Now invoking the simple “wp_get_links(1)” gives me a plain list of all the links in all categories, separated by line-breaks, suffixed with their descriptions and divided into sub-categories separated by a large title.

Seems I now need “get_links(7, ‘[li]‘, ‘[/li]‘,’ ‘, FALSE, ‘name’, FALSE, FALSE, -1, FALSE, TRUE);”
Which would be just fine, if the wordpress codex was even half-trustworthy and I didn’t have to stumble down half a dozen dead ends until I reach the tag I want…

God knows why all the category IDs have been incremented by 6.

And there’s still no way to set the size of thumbnails without delving into the includes themselves.

To complain about something I’ve actually paid for: Bulldog raised the signal to noise ratio of my line today, to try and stop the modem from having to re-train every minute or so (which happens profusely after about 5pm). It seems to maybe be happening less often now, but has happened a bunch of times since, so it’s not fixed. Grrr.

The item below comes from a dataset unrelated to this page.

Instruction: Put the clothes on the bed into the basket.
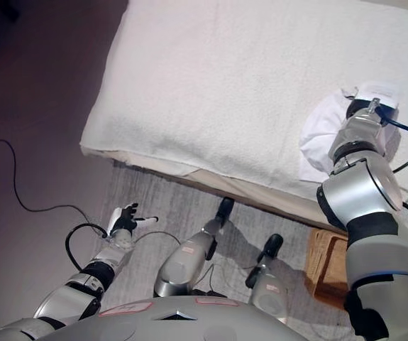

behold, the awesome power of iWeb

And by power, I mean horrible limitations.

See, this morning I cobbled together quarterhorses.uk.com using iWeb and a bunch of photos my sister took. I think we can all agree that it both looks pretty, and needs someone who knows something about horses to actually write the content.

The problem is that iWeb has been intentionally crippled for those who have their own hosting (as opposed to apple’s own .mac “service”). I don’t get to have ajax-tastic slideshows on my site, or upload directly (or even just upload changed pages when I tweak something minor), or make a blog with comment support. Then there’s the general frustration that it’s only for small sites.

A good example is how the templates assume that every individual page needs to be represented in the global header. No sub-pages for you! Another example is how it’s all static html with no server-side scripting to speak of, Shelly.

I think my plan of action now is to make some kind of php-based page templates using iWeb’s html as a starting point. It certainly sounds simple enough.

Sigh. One day I’ll get around to making the most awesome CMS ever and stop having to bludgeon other people’s to suit my myriad needs.